Johnson, 29, already is better than most, the latest evidence coming in the dead of night in the U.S. He won the HSBC Champions in Shanghai, China, by three strokes overnight, prevailing over a top 10 that included Ian Poulter, Sergio Garcia, Justin Rose, Rory McIlroy and Graeme McDowell.
The victory was his eighth on the PGA Tour and extended the number of seasons in which he has won to seven (the HSBC Champions is part of the 2014 schedule), winning in each year of his PGA Tour career.


The statistic is impressive on the surface, portending superstar status, but is marginally less so beneath it. He began the week 23rd in the World Ranking, a number based on performance. If talent were the measure, Johnson would be a fixture in the top 10. His is still potential not entirely fulfilled.
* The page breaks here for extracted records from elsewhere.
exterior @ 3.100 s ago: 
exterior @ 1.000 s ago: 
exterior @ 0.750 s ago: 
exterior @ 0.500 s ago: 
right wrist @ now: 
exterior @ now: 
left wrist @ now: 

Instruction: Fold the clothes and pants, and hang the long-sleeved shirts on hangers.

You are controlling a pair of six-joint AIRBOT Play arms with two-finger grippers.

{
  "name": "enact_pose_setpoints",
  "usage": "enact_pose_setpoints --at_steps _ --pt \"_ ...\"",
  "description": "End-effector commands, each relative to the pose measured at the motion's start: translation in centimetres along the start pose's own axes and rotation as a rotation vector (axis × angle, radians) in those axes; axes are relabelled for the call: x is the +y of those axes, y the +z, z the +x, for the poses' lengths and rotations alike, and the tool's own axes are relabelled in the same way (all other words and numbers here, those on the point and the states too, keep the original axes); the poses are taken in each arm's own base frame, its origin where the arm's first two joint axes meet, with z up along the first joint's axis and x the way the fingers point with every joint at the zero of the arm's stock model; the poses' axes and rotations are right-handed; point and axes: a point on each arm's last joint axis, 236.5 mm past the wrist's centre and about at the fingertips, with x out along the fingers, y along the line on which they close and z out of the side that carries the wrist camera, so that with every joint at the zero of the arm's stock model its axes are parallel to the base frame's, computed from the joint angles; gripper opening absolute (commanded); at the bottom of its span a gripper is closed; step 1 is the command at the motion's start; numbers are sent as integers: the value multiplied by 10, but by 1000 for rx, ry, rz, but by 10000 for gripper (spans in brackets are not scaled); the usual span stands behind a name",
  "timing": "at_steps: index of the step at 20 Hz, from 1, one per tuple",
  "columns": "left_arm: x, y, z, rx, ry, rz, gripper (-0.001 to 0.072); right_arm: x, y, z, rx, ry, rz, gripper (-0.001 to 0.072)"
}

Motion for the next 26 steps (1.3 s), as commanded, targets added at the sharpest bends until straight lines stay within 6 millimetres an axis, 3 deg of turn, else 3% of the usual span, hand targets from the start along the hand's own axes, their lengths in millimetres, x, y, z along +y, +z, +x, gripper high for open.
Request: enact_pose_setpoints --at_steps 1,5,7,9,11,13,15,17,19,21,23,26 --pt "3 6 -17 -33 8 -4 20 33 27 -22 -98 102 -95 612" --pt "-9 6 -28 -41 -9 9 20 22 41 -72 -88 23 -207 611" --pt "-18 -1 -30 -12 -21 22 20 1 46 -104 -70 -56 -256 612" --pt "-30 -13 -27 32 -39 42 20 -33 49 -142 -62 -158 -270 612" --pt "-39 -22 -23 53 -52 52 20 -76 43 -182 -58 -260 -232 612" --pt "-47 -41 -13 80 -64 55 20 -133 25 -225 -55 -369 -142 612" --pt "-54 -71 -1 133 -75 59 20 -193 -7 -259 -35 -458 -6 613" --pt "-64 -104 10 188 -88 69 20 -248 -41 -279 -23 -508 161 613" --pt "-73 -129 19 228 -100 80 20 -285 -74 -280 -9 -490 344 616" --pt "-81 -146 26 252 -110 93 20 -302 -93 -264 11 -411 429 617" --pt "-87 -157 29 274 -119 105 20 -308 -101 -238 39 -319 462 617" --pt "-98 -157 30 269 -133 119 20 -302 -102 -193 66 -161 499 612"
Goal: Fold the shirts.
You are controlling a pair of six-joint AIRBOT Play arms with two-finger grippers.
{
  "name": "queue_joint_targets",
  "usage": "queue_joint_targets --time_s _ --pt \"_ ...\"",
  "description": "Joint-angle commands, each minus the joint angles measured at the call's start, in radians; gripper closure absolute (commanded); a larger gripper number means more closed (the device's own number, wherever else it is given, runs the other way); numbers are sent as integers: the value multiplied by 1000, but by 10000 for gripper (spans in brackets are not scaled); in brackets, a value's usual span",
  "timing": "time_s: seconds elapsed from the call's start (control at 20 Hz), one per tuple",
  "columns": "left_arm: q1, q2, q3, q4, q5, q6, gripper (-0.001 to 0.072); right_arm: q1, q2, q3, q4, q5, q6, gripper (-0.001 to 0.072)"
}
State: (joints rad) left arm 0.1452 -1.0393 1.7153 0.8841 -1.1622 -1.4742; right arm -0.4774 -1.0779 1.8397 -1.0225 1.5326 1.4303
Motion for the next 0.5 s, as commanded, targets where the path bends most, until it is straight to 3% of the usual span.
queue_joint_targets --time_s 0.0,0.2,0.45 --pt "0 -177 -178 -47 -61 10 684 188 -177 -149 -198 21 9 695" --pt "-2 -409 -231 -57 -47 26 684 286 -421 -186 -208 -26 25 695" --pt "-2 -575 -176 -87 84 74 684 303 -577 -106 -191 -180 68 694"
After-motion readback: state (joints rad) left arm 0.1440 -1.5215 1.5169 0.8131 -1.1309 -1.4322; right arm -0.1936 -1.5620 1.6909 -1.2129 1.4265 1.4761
Johnson, who is engaged to Wayne Gretzky's daughter Paulina, tends to drift in and out of greatness, as he did at the outset of 2013. He won the Hyundai Tournament of Champions, then played seven straight tournaments without finishing in the top 10, missing the cut in two and withdrawing from a third.
The pattern was evident in Shanghai, too. He had six birdies in seven-hole stretches in rounds two and three, including five straight birdies in the latter, when he opened a six-stroke lead. Then he hit his tee shot into the water at 18, eventually cutting his lead in half.
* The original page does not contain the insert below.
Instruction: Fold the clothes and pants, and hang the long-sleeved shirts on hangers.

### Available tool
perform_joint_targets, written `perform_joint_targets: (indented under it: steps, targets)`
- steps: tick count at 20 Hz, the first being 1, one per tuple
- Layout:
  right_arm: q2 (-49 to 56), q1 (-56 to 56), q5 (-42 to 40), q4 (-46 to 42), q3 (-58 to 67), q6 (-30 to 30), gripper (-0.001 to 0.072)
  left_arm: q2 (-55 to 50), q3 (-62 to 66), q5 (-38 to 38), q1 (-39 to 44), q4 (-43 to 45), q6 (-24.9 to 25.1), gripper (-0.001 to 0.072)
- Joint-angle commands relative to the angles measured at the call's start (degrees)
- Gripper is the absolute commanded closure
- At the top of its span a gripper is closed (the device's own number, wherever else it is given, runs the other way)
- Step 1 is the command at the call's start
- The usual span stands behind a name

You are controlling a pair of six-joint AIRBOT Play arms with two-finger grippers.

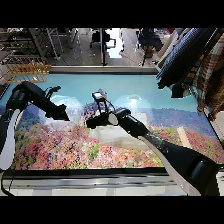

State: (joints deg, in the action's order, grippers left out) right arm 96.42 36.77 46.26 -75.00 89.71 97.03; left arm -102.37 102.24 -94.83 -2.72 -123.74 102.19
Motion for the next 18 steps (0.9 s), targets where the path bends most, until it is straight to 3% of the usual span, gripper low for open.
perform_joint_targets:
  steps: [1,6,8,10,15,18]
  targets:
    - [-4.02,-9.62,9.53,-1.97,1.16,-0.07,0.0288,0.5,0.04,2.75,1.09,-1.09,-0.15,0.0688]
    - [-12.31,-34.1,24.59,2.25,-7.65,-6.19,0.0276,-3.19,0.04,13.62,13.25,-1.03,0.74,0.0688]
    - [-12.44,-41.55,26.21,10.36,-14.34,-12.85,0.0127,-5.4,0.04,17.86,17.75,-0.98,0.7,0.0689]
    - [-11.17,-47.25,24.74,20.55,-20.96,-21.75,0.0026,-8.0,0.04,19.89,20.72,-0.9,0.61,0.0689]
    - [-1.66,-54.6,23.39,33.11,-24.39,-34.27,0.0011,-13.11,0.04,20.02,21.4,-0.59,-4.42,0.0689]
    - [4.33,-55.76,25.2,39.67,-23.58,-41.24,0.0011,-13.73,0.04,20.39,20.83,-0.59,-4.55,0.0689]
In the final round, his indifferent play on the front nine invited all comers into the mix, one of them, Poulter, joining him atop the leaderboard. He was toying with them, as it were. He found another gear, and played a five-hole stretch in five-under par, including a pitch-in eagle at 16 and a birdie at 17 to coast into the winner's circle.
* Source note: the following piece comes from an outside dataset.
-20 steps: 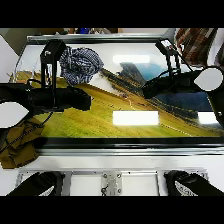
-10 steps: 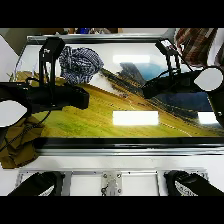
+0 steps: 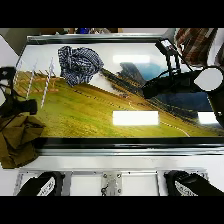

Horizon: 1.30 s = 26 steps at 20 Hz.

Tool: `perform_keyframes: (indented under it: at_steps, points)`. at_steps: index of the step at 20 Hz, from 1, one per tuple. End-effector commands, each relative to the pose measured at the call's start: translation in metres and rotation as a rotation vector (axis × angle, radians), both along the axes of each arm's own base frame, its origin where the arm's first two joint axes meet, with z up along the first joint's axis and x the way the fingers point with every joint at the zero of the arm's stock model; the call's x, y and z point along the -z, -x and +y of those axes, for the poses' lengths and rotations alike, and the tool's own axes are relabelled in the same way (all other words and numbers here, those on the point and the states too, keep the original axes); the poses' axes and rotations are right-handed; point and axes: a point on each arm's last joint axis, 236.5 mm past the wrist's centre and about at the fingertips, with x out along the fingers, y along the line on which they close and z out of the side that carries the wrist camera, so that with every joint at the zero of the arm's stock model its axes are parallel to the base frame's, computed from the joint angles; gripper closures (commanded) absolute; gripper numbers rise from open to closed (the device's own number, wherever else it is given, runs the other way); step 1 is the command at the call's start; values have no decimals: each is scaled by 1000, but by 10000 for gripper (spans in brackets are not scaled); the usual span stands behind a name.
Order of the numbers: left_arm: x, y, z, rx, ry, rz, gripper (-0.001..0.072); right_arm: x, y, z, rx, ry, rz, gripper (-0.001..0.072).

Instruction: Fold the clothes and pants, and hang the long-sleeved shirts on hangers.

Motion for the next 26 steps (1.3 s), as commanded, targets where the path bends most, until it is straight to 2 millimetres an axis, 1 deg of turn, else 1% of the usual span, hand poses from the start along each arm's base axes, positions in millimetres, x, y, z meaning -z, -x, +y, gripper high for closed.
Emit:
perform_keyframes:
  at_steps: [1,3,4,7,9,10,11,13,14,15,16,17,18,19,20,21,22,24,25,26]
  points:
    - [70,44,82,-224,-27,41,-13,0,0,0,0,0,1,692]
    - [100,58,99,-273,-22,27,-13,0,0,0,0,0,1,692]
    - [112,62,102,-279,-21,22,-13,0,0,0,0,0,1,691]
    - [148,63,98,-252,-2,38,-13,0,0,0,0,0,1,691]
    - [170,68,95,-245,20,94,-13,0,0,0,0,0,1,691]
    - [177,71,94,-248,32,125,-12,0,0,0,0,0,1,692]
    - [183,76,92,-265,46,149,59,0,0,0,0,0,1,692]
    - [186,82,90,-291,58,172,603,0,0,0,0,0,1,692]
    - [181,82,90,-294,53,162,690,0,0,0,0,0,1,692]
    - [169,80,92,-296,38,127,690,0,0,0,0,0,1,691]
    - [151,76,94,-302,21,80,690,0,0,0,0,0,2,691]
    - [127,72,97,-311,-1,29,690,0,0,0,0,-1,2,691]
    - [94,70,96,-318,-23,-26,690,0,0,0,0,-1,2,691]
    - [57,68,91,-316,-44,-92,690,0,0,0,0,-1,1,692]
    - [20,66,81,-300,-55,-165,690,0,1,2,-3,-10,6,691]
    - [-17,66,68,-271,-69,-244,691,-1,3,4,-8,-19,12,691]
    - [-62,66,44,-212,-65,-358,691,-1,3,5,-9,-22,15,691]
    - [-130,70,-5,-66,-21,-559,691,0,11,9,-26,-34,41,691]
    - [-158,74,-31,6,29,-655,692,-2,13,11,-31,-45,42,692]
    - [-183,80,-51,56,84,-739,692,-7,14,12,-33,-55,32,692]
It is the stuff of legend, or would be were it to occur at more frequent intervals. If Johnson ever inserts consistency into his repertoire, major championships might begin to creep onto his resume. But they're not won with the flick of an on-off switch.
The tandem of maturity and patience should help. "It takes a lot to learn that," Johnson said. "I wish I would have had some of that a few times a few years ago."
It was evident on Sunday, when the lead slipped away momentarily. "I was swinging well and putting well," he said. "I knew if I stuck to my game plan and played the course how I wanted to play it it was going to come.
"This is probably my biggest win, with the field and the tournament, a World Golf Championship. Hopefully, it's better things to come."
The key for Johnson is to emulate his future father-in-law, the Great One, and bring it every night, or in Johnson's case, every week. If he can beat this kind of field this handily, greatness seems destined to follow.